“Songs of a Lost World” by The Cure

I’ve been waiting some time to weigh in on The Cure’s latest album, released November 1st this year. Songs of a Lost World makes that demand of you, to indulge the slow-burn experience of each tune washing over you like a midnight tide, from the miasma of languorous guitars that herald the expansive intro of Alone and the entire album, to the dark cacophony and taut feedback of Endsong that wraps up this incredible release.

I think you could write an article on each song itself. “This is the end of every song that we sing” to start the very first track on the first album in sixteen years should stand shoulder to shoulder with “It doesn’t matter if we all die” from One Hundred Years, off 1982’s absolutely landmark album Pornography. Iconic lyrics that start iconic songs on iconic albums.

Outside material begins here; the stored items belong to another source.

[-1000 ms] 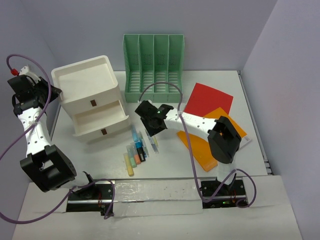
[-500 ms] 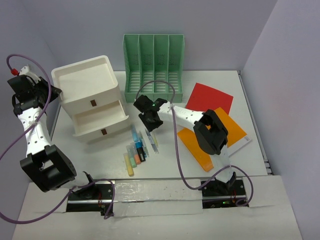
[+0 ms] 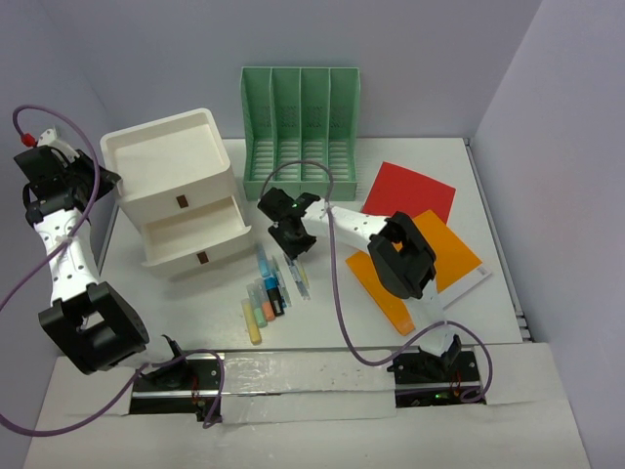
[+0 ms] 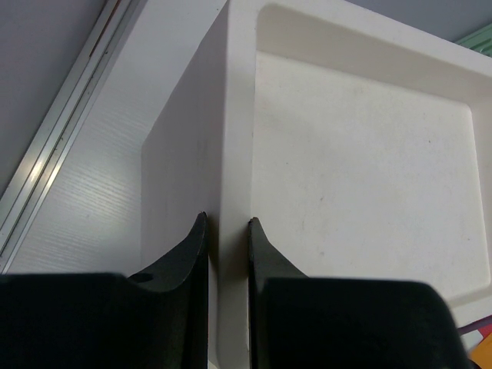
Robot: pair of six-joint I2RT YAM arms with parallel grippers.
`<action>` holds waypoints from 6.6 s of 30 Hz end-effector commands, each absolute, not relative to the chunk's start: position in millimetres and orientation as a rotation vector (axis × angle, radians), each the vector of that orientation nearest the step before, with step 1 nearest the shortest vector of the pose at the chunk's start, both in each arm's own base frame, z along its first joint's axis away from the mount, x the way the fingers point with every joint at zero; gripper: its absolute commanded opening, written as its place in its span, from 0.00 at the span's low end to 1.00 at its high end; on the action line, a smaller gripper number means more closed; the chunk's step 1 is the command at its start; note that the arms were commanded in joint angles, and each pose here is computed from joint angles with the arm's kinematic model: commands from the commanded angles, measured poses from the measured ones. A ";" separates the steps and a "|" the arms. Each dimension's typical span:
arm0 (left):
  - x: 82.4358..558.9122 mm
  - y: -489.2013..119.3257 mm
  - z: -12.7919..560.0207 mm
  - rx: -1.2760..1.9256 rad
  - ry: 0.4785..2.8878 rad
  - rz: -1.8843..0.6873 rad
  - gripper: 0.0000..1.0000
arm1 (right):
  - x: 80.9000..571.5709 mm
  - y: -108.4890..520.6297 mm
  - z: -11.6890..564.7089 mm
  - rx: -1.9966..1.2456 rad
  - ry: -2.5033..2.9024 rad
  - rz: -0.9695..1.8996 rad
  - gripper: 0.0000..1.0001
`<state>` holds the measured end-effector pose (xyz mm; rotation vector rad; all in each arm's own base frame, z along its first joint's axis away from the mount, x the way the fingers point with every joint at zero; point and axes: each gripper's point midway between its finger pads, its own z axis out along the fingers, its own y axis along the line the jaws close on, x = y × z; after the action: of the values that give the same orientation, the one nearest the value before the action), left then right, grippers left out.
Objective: Organize the desk
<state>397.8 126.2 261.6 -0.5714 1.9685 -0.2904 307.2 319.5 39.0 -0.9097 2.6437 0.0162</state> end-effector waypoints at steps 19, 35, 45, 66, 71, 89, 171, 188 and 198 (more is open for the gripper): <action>402.8 107.5 298.4 -0.514 1.926 -0.419 0.18 | 312.3 282.2 18.9 -0.855 2.709 -0.062 0.15; 406.3 105.3 344.5 -0.441 1.880 -0.415 0.37 | 377.4 305.6 304.7 -0.684 1.873 0.027 0.00; 403.5 108.2 382.1 -0.455 1.807 -0.406 0.44 | 336.8 465.0 400.6 -1.073 1.289 0.053 0.00; 371.9 131.0 388.3 -0.441 1.754 -0.338 0.47 | 309.9 564.0 261.7 -1.407 1.156 -0.041 0.47; 373.7 120.3 392.6 -0.429 1.742 -0.419 0.47 | 305.9 562.4 291.0 -1.347 1.152 -0.036 0.55; 367.4 65.0 519.6 -0.109 1.522 -0.512 0.47 | 303.6 330.3 284.8 -0.648 1.985 0.418 0.71; 287.2 61.2 359.6 -0.064 1.988 0.153 0.58 | 355.6 398.3 330.3 -0.863 1.671 0.004 0.00; 279.0 101.2 360.5 -0.208 1.988 0.132 0.58 | 293.4 581.3 332.0 -1.185 1.171 0.229 0.00; 282.4 98.3 356.8 -0.179 2.005 0.101 0.59 | 291.0 584.9 288.3 -1.295 1.222 0.192 0.64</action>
<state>278.7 100.5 348.0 -0.2120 2.0333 0.1176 299.1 589.3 260.2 -1.3255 1.2574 0.1645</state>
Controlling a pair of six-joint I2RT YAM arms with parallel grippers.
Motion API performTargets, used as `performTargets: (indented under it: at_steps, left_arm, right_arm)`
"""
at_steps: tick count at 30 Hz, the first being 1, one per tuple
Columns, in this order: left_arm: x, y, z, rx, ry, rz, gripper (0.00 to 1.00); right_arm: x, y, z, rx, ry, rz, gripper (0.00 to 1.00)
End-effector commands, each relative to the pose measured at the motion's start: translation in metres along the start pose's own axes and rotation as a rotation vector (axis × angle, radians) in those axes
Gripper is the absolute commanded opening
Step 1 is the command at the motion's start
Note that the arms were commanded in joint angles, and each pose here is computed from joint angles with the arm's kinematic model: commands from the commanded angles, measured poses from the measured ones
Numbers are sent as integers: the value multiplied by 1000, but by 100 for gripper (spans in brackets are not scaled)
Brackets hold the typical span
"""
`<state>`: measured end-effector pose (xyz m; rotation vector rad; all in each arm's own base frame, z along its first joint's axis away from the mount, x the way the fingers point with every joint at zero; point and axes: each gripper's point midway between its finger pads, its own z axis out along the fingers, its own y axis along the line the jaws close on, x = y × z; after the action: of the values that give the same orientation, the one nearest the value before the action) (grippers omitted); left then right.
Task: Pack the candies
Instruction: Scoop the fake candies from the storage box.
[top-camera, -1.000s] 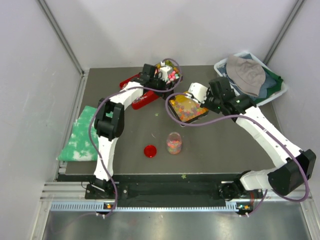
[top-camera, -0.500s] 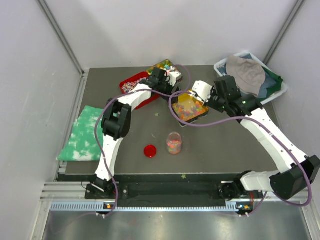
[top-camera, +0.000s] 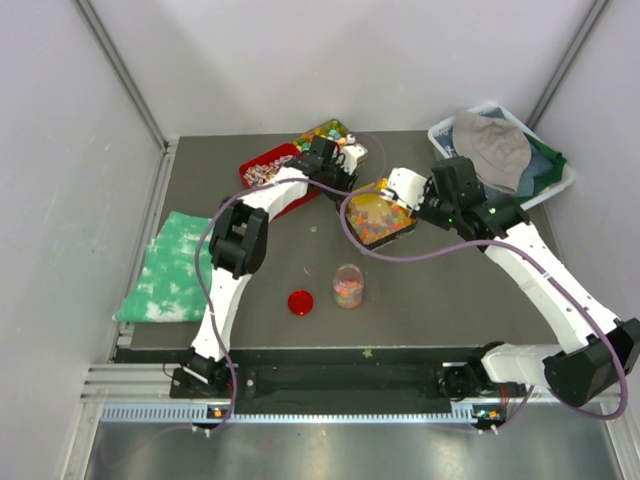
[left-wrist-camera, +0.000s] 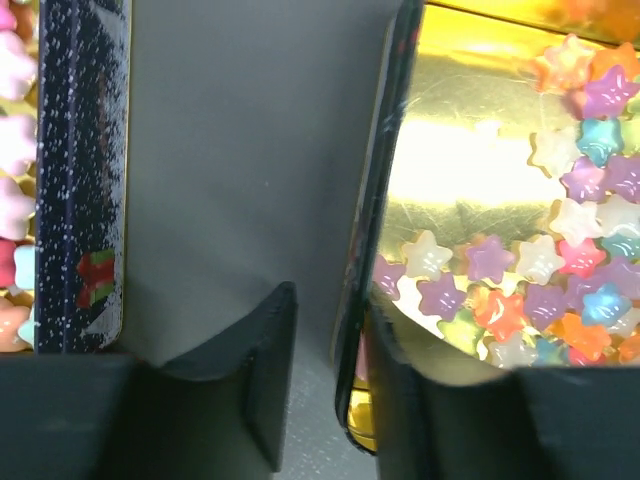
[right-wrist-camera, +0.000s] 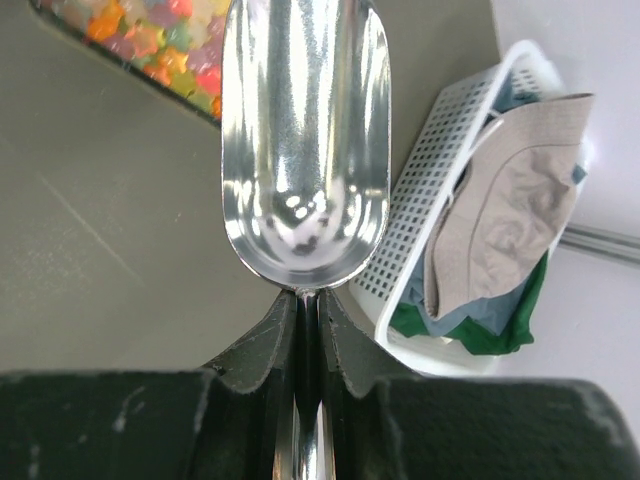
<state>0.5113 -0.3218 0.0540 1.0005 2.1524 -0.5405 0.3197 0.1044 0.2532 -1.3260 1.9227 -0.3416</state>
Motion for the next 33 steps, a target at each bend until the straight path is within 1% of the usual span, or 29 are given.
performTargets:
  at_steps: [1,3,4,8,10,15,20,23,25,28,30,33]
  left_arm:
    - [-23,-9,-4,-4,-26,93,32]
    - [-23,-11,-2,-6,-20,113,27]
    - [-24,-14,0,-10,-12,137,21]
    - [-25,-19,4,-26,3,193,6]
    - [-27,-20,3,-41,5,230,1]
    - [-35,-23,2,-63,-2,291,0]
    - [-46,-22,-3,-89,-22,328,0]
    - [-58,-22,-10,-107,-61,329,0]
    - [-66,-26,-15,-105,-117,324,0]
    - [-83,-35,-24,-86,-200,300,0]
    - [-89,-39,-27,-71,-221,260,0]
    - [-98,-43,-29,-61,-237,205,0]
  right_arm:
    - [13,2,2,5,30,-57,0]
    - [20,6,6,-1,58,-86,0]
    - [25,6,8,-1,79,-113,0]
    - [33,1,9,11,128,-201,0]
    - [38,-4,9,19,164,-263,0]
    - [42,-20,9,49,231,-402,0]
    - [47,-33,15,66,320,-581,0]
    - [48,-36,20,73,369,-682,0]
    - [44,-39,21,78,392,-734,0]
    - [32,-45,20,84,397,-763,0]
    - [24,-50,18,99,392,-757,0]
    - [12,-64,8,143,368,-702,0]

Of course fans and reviewers alike want to draw comparisons to the ‘Dark Trilogy’ of Pornography / Disintegration / Bloodflowers, particularly in the goth scene they helped define. And that scene in turn informed the vast majority of The Cure’s audience, despite the fervent denials of Robert (and Pete and Andrew and Siouxsie and…). It was and is an ouroboros of grim creativity that I adore – but I don’t know if we do any of these albums justice by comparing them, decades apart. Particularly when we look at the oeuvre of The Cure, probably one of the most unpredictable bands in the world!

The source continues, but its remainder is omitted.